A few studies have come out recently on the subject of early sleep habits.
The first study by Harvard’s Elsie Taverad followed the sleep habits of 915 children ages six months to three years. The outcome of the research indicates that children who lack less than twelve hours of sleep (including naps) are more likely to be overweight with bad television habits. I find it very interesting that both diet and tv habits are connected to lack of sleep.
My theory is that this study indicates parents with relaxed rules concerning TV and bedtime also have relaxed rules about diet. I think there might be other factors too, such as the television is stimulating the children to stay awake. There is also the possibility that diets of sugar and soda pop are keeping kids up and making them fatter at the same time. I don’t think that there is a biological reason that overweight kids aren’t sleeping, but maybe I’m wrong.
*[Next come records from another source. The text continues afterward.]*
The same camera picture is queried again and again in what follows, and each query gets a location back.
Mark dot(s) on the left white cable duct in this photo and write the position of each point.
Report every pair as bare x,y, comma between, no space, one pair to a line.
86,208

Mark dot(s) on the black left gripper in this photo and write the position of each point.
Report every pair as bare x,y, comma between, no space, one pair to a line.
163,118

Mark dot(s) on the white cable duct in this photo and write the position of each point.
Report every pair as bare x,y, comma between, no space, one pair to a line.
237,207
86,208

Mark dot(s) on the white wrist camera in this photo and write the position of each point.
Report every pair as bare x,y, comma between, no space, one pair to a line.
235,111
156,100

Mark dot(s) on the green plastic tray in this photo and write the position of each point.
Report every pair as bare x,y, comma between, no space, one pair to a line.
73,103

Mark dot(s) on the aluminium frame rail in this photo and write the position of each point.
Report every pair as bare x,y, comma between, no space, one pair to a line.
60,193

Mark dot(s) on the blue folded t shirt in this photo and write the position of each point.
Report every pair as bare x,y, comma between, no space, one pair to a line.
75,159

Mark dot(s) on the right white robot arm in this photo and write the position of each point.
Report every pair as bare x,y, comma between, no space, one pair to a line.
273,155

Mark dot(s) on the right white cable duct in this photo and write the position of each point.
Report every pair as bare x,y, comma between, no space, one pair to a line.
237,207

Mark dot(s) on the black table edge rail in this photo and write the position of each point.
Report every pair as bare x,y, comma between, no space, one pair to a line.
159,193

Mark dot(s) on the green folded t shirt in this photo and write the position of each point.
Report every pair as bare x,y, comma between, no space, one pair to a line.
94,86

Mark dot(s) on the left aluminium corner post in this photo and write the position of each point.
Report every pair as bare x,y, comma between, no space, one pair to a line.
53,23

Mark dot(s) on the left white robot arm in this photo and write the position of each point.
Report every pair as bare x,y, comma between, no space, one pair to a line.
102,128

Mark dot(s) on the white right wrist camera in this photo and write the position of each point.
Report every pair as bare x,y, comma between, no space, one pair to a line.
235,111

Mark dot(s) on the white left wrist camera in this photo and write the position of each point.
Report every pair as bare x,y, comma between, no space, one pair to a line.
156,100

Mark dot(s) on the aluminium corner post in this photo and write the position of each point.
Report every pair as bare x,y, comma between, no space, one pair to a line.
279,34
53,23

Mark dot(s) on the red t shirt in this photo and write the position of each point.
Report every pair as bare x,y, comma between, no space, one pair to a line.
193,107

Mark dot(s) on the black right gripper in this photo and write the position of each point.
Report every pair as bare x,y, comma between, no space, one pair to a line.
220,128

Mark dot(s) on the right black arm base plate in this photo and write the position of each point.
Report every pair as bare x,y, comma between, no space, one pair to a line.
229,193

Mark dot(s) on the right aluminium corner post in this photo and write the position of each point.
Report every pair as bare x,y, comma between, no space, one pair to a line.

The second study by Valérie Simard of Hôpital de Sacré-Coeur in Montréal showed that over-parenting at night creates more sleep problems later in childhood. By over-parenting I mean co-sleeping older kids, feeding them after bad dreams, and not letting them cry it out. I admit guilt to all of the above (or I do on behalf of my wife); at the least, guilt by association. My initial thought on this is that babies who are needy and require special attention are just needy as toddlers too. I think it’s hard to pin the problem on the parents, but I’m willing to admit my bias is clouding my judgement because I don’t want to admit our parenting technique may be slightly harmful.
I’ve invited both scientists to discuss the issue further. I hope to be able to update this post with interviews from both Elsie Taverad and Valérie Simard. Wait and see.